At the same time I have no problems with people who don't do trail work. I have never bought into "No dig, no ride". For those of us who build, we do it because we enjoy it, just like we enjoy riding our bikes. If someone doesn't enjoy building and they just ride I do not have a problem with that.

That being said, if you don't dig then you better not complain about any work that is done to a trail. I don't care if your favorite rock has been moved or a berm has been added to the flat corner you love to drift. 

No dig, no complaining!!!

If you are a "non-digger" then the only thing you give to the trail workers is a high-five and beer(s).


----------



## slapheadmofo (Jun 9, 2006)

LMN said:


> No dig, no complaining!!!
> 
> If you are a "non-digger" then the only thing you give to the trail workers is a high-five and beer(s).


Perfect!
With MTB trails, I agree that the 'no dig, no ride' thing doesn't really apply so much. With dirt jumps though, it's pretty much law.


----------



## J.B. Weld (Aug 13, 2012)

Boris Badenov said:


> I also believe there is honest stereotyping. Equestrians tend to be less athletic. After all, the horse is doing most of the work. That might explain why they rarely show up on volunteer days in the kinds of numbers that bikers do. And sitting up on that horse doesn't let them take notice to things like the damages done to trails when a 1000 pound animal walks on a trail after a recent rain shower. Bikers would feel their bikes sinking in the mud and know they have made a bad choice. Equestrians have told me their animals enjoy walking in soft mud, seemingly oblivious to the fact someone else will need to come out and repair those postholes.
> 
> Hikers are moving at slower speeds than bikers, so they can more easily move from one side of the trail to the other to avoid loose rocks or a single large rock that fell onto the trail. The same is true of obstructing tree branches of bushes that have grown out onto the trail. A hiker can simply walk to the other side of the trail. They don't see it as much of a problem. A biker is moving at a higher rate of speed and his momentum often forces him into intruding brush or a low tree branch, or over loose baby head rocks. These can cause cuts or minor injuries, especially when the brush is desert cactus.

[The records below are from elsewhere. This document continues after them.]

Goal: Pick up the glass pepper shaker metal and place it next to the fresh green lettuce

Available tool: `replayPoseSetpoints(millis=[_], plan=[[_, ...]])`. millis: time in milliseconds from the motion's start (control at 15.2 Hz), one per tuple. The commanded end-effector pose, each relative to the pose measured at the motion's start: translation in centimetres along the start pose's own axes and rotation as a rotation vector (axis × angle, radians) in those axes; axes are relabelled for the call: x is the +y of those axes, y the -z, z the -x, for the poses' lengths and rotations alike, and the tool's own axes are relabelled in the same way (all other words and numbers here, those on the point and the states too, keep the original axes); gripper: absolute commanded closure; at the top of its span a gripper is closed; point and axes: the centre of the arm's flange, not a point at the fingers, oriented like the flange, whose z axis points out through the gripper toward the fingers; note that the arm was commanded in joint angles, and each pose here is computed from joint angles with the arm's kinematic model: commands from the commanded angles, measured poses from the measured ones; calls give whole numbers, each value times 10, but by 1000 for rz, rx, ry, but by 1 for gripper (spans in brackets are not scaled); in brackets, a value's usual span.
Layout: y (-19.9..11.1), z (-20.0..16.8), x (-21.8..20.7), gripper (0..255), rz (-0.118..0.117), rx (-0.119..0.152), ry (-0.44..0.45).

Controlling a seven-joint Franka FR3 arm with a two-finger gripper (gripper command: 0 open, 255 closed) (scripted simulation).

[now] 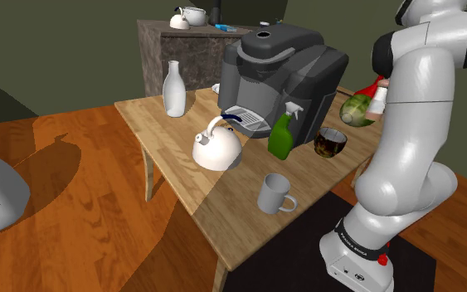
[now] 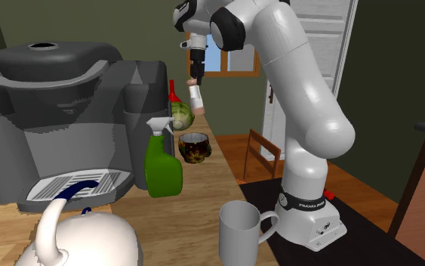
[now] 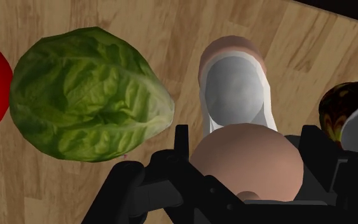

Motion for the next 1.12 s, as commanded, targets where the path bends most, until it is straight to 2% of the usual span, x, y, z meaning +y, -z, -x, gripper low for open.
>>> replayPoseSetpoints(millis=[0,1056], plan=[[-11,1,0,255,0,0,0],[-95,8,1,255,0,0,0]])
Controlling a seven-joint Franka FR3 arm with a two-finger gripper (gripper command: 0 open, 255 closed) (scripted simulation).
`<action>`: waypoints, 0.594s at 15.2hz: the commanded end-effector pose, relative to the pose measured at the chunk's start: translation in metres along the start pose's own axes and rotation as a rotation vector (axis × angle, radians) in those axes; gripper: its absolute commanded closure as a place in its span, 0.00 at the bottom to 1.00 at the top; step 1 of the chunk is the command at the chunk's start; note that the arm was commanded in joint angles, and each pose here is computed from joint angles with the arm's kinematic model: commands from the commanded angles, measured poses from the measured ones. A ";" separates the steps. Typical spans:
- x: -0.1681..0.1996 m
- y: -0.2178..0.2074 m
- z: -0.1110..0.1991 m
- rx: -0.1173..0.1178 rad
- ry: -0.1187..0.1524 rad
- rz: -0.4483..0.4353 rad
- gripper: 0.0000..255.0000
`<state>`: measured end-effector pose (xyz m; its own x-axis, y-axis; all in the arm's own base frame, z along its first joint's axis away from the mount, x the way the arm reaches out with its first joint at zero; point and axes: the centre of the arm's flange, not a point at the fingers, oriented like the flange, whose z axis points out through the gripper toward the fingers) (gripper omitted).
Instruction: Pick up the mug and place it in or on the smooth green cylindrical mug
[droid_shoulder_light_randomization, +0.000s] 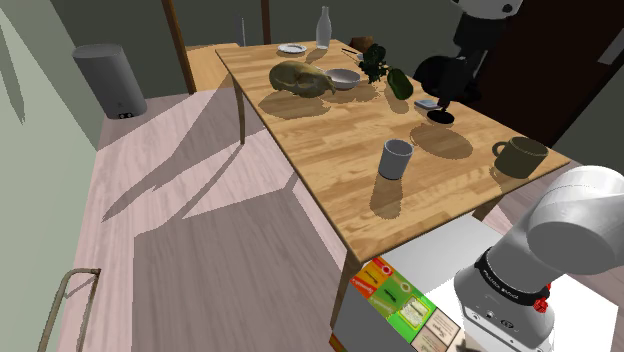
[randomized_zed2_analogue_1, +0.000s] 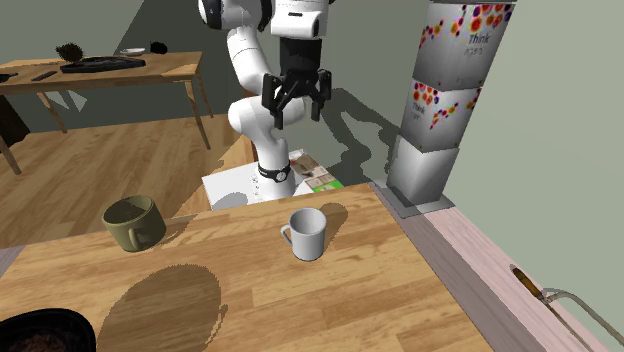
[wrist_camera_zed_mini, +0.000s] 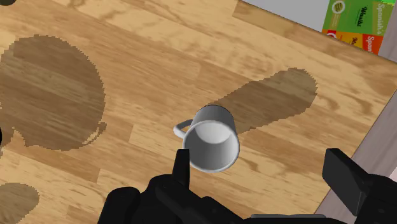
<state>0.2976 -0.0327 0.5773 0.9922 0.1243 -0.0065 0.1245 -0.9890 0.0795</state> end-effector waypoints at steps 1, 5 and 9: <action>0.000 0.000 0.000 0.000 0.000 0.000 0.00; 0.025 -0.004 0.047 0.001 -0.008 -0.021 0.00; 0.049 -0.008 0.095 0.001 -0.015 -0.042 0.00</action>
<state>0.3405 -0.0277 0.4969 0.9869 0.1593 -0.0249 0.1608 -0.9839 0.0780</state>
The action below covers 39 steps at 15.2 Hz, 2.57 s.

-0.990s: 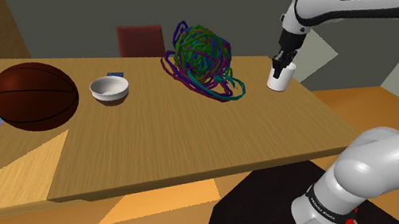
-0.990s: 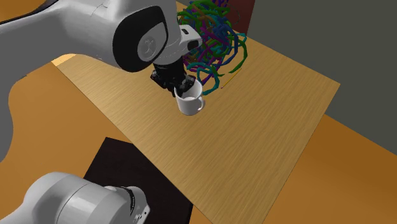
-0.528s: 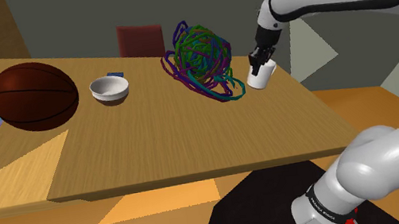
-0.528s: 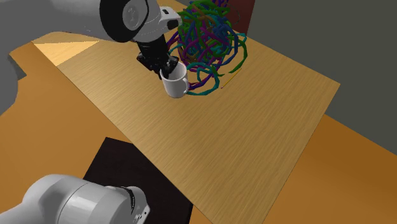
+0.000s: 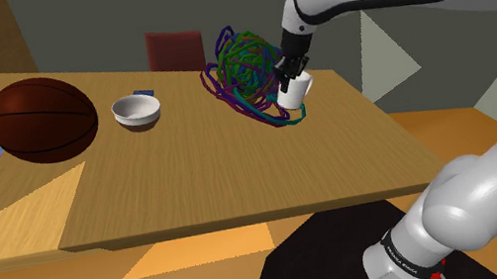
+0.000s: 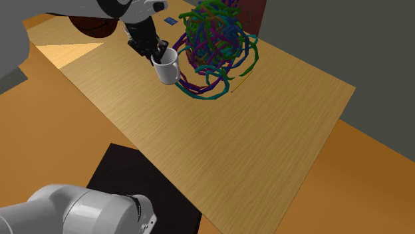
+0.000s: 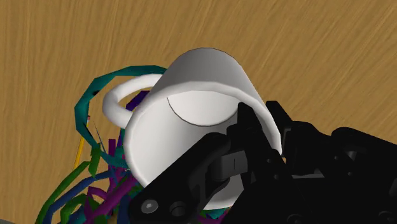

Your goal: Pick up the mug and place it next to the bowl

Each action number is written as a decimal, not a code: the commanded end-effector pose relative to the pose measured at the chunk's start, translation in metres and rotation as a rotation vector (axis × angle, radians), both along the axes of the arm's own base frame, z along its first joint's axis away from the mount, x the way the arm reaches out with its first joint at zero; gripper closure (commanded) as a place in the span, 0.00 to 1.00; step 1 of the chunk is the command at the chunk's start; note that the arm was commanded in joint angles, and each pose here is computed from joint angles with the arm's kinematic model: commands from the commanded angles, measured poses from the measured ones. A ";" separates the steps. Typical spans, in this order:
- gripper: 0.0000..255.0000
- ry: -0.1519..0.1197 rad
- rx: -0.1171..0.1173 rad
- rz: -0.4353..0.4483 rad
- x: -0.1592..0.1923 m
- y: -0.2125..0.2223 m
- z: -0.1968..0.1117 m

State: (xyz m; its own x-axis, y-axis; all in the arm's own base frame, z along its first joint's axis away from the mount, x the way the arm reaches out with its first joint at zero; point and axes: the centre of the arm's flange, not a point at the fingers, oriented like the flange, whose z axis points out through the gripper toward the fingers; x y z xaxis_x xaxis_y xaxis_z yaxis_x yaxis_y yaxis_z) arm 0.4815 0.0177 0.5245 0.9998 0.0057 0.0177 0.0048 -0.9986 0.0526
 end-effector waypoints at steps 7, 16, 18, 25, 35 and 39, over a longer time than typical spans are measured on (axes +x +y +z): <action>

I'll admit that is slightly more honest stereotyping. Suggesting that only mountain bikers look at trails as a long term investment and that hikers don't care about trash is bs though.


----------



## DMFT (Dec 31, 2003)

J.B. Weld said:


> I'll admit that is slightly more honest stereotyping. Suggesting that only mountain bikers look at trails as a long term investment and that hikers don't care about trash is bs though.


-From my experiences, it is dependent on the locale.
Here in Monterey County, Ca. it is without a doubt the Cyclists that do the lion-share of trail work/maintenance.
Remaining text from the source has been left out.